Can you post a picture of how you are measuring the runout?  What measuring device are you using?  Where and how is it mounted?  This can matter.  What holds the collet in without a nut?  My collet would fall out.  Is the collet chuck clean and dry?  The collet?  The nut?  No crud, no oil, no burrs, no chips.

I just tried a random 1/2" end mill in my 1/2" collet.  Just to see what it would look like.  With the collet nut tight I get +0.0007" to -0.0004".  _If the collet nut is not tight - you are not testing the way a collet is used._  So no matter how good that is (and it's probably a fluke) it doesn't count!  A loose collet would slip and possibly ruin your work.

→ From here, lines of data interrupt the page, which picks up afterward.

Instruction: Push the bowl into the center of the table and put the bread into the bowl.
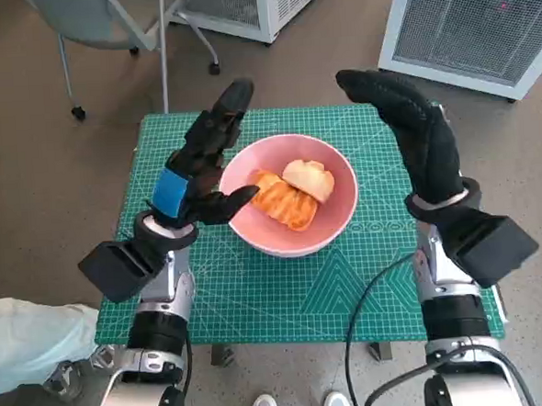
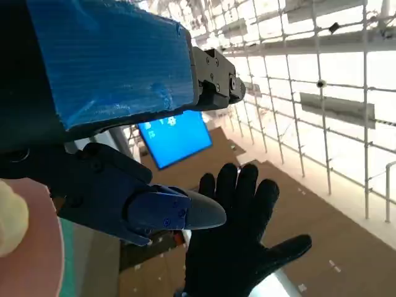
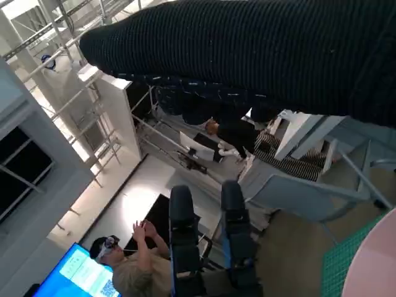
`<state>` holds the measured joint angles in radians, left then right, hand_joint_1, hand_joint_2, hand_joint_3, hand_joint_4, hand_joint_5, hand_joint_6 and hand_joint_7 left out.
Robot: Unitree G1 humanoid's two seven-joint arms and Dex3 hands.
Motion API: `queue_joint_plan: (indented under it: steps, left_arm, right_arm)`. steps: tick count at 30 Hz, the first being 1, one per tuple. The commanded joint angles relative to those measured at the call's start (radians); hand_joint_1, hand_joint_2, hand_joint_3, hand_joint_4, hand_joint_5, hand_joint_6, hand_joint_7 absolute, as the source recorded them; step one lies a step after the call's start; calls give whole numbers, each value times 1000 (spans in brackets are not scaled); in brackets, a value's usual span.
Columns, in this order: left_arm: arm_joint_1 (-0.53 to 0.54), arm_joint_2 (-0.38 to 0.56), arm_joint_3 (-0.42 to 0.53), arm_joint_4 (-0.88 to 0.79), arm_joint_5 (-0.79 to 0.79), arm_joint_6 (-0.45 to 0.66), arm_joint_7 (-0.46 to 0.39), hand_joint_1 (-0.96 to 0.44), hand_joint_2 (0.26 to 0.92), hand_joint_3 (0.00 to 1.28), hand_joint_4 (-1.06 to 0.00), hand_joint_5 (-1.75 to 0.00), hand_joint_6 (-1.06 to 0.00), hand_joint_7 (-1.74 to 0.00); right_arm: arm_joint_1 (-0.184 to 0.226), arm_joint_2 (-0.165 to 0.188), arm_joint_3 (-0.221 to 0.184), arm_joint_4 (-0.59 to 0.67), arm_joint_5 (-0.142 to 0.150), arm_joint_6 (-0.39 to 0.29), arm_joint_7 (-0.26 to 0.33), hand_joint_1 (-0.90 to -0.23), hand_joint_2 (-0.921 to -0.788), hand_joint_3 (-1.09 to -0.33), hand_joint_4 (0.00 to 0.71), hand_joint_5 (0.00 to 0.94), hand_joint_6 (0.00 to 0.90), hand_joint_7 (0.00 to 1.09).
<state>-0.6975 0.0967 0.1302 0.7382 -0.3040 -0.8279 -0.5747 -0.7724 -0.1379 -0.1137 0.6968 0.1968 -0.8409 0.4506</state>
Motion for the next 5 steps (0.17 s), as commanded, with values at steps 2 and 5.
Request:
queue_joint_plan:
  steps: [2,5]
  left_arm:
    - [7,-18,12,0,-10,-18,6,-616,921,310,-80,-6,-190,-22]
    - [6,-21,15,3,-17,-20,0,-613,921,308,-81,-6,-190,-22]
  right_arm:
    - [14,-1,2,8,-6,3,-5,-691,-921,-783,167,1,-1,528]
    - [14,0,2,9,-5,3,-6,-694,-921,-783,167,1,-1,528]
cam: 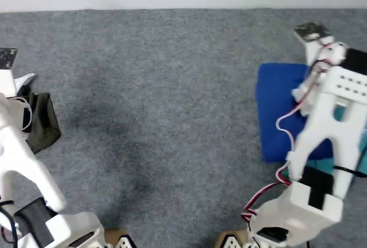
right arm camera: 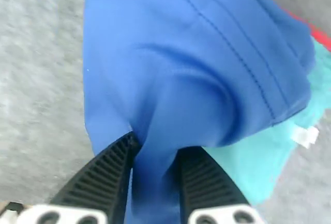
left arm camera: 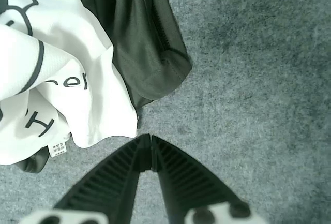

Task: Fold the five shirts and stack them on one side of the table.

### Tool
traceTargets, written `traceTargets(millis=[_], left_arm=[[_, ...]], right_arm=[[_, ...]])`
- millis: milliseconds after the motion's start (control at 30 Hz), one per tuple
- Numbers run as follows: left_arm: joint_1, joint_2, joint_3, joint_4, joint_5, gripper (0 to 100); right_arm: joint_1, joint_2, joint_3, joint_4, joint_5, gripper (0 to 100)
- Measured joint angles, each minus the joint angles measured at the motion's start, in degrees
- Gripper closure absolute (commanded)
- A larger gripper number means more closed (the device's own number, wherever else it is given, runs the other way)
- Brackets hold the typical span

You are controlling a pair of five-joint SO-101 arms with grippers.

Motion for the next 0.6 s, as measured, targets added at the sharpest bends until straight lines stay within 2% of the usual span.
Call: traceTargets(millis=[333, 600], left_arm=[[0.0, 0.0, 0.0, 0.0, 0.0, 100], [0.0, 0.0, 0.0, 0.0, 0.0, 100]], right_arm=[[9.6, 1.1, 0.4, -3.7, 5.8, 98.9], [15.7, 8.3, 0.4, -9.5, 6.1, 95.4]])
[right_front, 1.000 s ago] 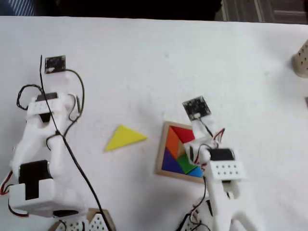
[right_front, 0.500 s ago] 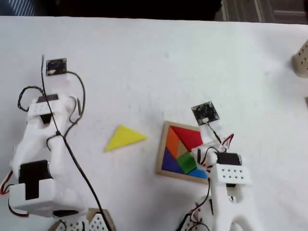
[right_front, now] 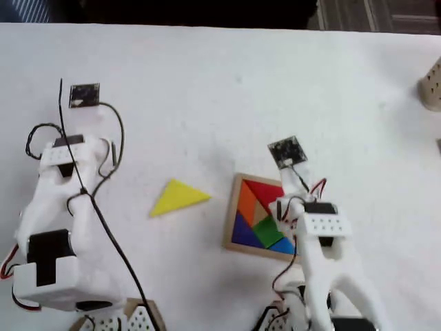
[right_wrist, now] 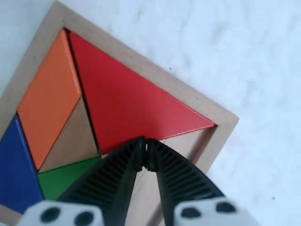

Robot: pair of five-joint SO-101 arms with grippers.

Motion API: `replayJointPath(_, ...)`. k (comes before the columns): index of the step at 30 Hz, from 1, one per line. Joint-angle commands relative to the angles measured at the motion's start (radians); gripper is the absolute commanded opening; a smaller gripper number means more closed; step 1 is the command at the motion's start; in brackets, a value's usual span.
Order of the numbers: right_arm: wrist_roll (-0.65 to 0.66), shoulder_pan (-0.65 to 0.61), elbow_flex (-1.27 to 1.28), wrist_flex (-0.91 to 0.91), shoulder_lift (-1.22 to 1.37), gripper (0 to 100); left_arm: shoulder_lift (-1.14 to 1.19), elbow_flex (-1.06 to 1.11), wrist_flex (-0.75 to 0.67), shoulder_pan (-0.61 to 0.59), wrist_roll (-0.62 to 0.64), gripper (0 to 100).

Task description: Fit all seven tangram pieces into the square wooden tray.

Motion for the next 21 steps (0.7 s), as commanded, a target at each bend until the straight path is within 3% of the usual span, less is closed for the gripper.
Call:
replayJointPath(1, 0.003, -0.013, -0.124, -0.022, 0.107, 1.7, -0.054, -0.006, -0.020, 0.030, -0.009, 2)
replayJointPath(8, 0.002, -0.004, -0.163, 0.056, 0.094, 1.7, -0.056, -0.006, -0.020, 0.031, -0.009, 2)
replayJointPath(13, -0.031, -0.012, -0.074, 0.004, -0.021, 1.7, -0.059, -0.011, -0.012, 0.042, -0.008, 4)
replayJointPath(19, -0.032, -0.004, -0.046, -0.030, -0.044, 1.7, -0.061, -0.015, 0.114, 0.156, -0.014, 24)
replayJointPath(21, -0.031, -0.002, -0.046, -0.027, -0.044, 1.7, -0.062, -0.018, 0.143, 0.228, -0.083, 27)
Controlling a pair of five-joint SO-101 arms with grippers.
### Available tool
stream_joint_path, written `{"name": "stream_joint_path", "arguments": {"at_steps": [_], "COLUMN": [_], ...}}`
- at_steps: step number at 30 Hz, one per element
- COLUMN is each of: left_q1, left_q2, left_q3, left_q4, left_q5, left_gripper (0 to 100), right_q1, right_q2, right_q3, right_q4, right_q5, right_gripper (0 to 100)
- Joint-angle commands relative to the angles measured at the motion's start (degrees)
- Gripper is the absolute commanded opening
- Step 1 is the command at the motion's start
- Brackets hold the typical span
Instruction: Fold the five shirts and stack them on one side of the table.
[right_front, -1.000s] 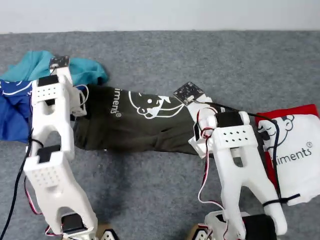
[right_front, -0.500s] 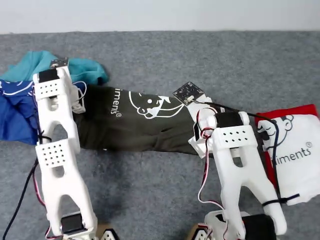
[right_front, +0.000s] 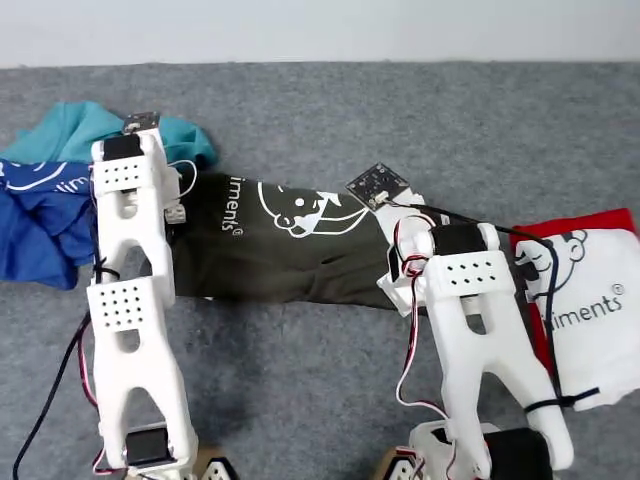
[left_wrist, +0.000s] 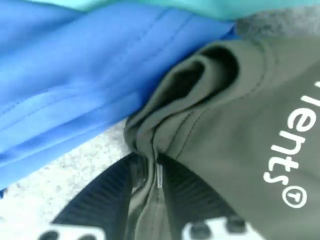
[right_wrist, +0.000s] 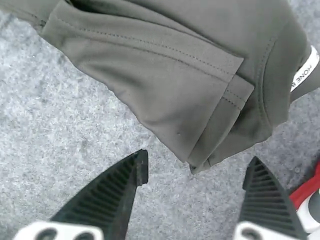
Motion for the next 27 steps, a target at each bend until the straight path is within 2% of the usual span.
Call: {"name": "stream_joint_path", "arguments": {"at_steps": [1,6,11,18,21,27], "left_q1": [-0.1,-0.1,2.8,14.7,19.3,30.2], "left_q2": [0.8,-2.8,-14.4,-32.6,-37.2,-37.9], "left_q3": [0.7,0.1,4.5,19.9,21.0,20.8], "left_q4": [0.9,1.0,1.0,0.9,0.9,0.8], "left_q5": [0.4,0.4,0.6,0.6,0.6,0.6], "left_gripper": [1,1,1,1,1,1], "right_q1": [0.8,1.7,9.9,22.5,25.5,28.7], "right_q2": [-2.5,-4.4,-10.2,-14.7,-16.2,-18.8], "right_q3": [-2.0,-2.1,-2.3,-2.2,-2.2,-1.9], "right_q4": [0.6,0.7,0.1,0.4,0.6,0.8], "right_q5": [-0.5,-0.5,-0.5,-0.5,-0.7,-0.6], "right_gripper": [30.6,30.6,30.6,30.6,30.6,30.6]}}
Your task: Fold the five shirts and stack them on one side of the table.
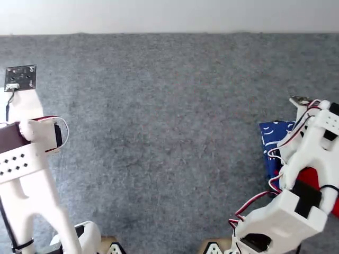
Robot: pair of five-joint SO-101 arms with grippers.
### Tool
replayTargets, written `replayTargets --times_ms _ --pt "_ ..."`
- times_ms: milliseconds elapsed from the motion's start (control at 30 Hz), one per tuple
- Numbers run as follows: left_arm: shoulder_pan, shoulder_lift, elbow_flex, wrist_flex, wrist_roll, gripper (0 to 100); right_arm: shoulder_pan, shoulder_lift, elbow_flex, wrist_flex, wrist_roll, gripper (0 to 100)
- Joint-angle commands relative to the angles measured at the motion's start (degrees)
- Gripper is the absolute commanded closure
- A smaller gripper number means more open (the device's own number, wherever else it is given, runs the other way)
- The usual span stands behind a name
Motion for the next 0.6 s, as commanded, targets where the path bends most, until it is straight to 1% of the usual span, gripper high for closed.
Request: replayTargets --times_ms 0,200,433,500,567 --pt "0.44 -0.97 -0.22 -0.70 -0.44 98 1.54 -0.31 -1.76 0.92 0.62 84.1" --pt "0.44 -1.05 -0.22 -0.70 -0.44 98 1.45 -0.13 -1.41 -0.92 0.62 83.8" --pt "0.44 -1.14 -0.22 -0.70 -0.35 98 1.36 -0.13 5.45 -8.04 0.62 84.1" --pt "0.44 -1.14 -0.22 -0.53 -0.35 98 1.36 -0.13 7.91 -10.15 0.62 86.4" --pt "0.44 -1.14 -0.22 -0.44 -0.35 98 1.36 -0.13 9.85 -12.35 0.62 92.5"
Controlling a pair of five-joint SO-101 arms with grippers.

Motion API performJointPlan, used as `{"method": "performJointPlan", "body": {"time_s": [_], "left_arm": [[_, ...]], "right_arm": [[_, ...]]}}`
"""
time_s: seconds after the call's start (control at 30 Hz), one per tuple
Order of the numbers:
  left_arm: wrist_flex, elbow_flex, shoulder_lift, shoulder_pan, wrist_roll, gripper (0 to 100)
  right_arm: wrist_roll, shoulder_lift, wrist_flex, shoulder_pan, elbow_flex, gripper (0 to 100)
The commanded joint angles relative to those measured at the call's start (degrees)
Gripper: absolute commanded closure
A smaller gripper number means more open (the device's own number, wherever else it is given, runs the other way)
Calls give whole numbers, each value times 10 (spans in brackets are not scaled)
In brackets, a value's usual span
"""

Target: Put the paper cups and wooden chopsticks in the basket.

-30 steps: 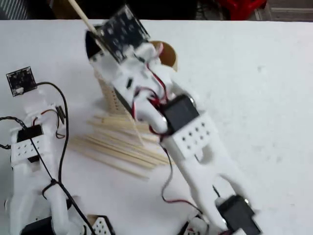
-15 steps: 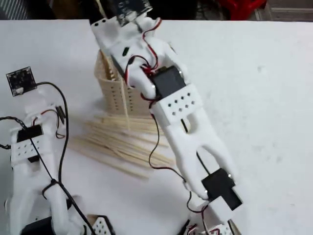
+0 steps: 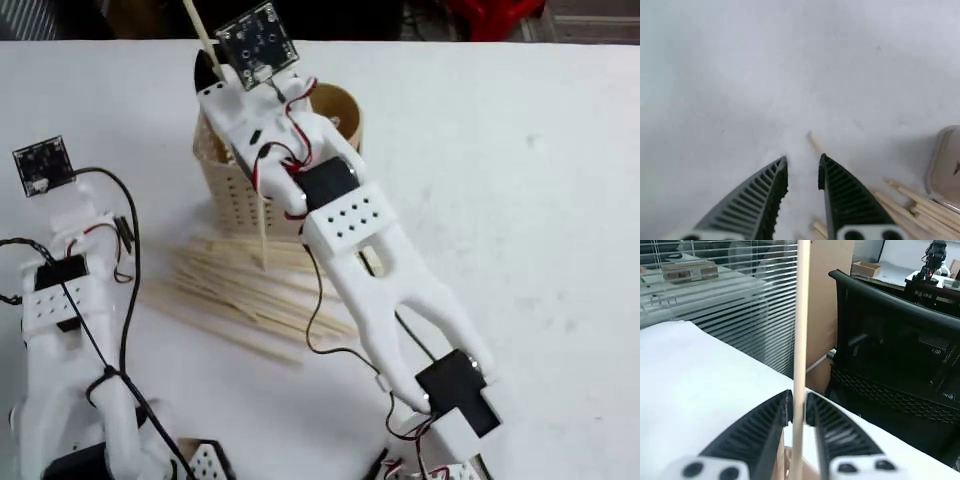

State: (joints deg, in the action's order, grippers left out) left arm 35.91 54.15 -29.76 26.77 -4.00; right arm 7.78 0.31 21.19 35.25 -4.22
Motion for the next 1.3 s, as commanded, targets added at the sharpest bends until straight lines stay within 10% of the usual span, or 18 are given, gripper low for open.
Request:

Here is my setup.  Probably could measure it better, but this is how I did it.  Didn't super clean anything, just pulled the end mill out of it's paper tube, put it in the collet, and tightened the nut using the nut wrench and a tommy bar.  Made sure that the end mill was adequately pushed into the collet.  You need over an inch inserted in the collet to get best performance.  

It's not the lowest runout measurement that I have made with this chuck.  _Some of my other collets in my set are better._  You could have a bad collet.  Still, 0.0011" TIR isn't bad.  You need to measure TIR near the chuck, it is worse further away.  Honestly, I don't even know if this is a good end mill or not.  Or if the cut out for the Weldon shank matters.



Like you, I don't have any dowel pins to test either.  Found a link for 4 units, 3" long by 0.5" OD dowel pins for ~ $11 on Amazon, so that is an option. They are spec'd between 0.0001-0.0005".  McMaster-Carr has some better ones (naturally) but they are more expensive.  They have 3/8 and 1/2 diameter 3" long dowel pins in 18-8 stainless spec'd at 0.0000-0.0002" for $4.09 and $6.24 each.  If you buy one, get one the same size as your valve stem, so you are testing the exact collet you would be using.  Collets can vary.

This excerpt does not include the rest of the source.